** Problem description **
Please reproduce the data below exactly, from the first line through the line containing "In this exercise you will identify the yellow", and leave every later line out.

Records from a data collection
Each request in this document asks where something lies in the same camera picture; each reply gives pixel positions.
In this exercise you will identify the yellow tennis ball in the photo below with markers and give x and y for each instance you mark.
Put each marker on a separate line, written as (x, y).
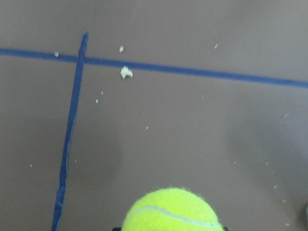
(171, 209)

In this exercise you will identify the white foam crumb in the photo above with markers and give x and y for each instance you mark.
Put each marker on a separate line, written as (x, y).
(126, 72)

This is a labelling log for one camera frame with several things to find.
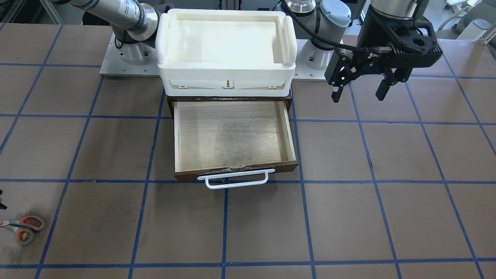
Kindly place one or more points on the wooden drawer with white handle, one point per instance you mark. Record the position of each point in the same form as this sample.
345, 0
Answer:
232, 138

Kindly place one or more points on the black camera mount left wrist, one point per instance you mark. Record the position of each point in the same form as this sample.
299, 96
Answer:
413, 41

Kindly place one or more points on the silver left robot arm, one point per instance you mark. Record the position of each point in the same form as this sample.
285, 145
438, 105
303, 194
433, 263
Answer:
324, 21

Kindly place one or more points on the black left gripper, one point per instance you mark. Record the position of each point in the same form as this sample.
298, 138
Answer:
369, 34

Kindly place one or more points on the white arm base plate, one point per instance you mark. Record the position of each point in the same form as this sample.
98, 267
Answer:
311, 62
124, 62

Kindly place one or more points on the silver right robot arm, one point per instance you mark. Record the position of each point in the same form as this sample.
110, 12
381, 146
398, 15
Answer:
134, 25

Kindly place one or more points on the orange grey scissors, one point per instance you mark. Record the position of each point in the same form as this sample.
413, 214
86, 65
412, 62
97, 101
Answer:
25, 227

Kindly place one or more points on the white plastic tray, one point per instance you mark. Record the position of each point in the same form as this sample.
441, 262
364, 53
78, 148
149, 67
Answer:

** Response area **
Each request in this document asks where something lies in the same camera picture; each reply gives pixel positions.
In this exercise you will identify the yellow tennis ball in the photo below with markers and give x and y for each instance you mark.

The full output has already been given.